WHAT YOU NEED TO DO:
Only lines holding the word "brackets" should be copied from the material.

DATA EXCERPT:
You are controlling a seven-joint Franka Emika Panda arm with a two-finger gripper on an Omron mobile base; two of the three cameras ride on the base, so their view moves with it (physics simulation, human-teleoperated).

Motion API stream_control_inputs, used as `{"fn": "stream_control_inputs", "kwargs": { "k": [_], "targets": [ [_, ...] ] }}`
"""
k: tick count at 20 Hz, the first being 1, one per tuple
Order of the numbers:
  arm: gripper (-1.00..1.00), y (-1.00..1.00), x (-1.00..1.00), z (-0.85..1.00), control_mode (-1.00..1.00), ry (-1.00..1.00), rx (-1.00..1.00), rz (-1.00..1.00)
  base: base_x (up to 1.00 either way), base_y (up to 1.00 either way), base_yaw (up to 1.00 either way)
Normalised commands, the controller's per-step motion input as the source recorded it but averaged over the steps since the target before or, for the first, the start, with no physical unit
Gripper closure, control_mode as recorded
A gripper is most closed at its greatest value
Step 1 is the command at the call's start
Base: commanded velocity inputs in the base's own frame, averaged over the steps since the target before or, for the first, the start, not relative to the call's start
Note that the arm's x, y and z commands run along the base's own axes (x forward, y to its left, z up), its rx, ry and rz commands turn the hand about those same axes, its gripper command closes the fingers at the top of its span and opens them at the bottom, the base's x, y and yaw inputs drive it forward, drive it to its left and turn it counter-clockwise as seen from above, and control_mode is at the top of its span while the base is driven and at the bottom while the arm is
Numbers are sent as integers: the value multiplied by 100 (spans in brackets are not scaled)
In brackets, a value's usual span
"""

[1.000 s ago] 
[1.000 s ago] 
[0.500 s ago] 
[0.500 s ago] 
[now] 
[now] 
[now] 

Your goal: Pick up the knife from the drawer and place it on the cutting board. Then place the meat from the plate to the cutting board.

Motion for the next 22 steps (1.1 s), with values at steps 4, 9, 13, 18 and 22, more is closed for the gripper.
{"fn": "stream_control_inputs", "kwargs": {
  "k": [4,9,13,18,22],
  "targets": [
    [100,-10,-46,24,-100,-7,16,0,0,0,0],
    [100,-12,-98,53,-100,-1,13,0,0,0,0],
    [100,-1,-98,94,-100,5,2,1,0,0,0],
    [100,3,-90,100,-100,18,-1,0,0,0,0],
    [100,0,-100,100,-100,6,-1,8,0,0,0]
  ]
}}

ANSWER:
Numbers are sent as integers: the value multiplied by 100 (spans in brackets are not scaled)
In brackets, a value's usual span

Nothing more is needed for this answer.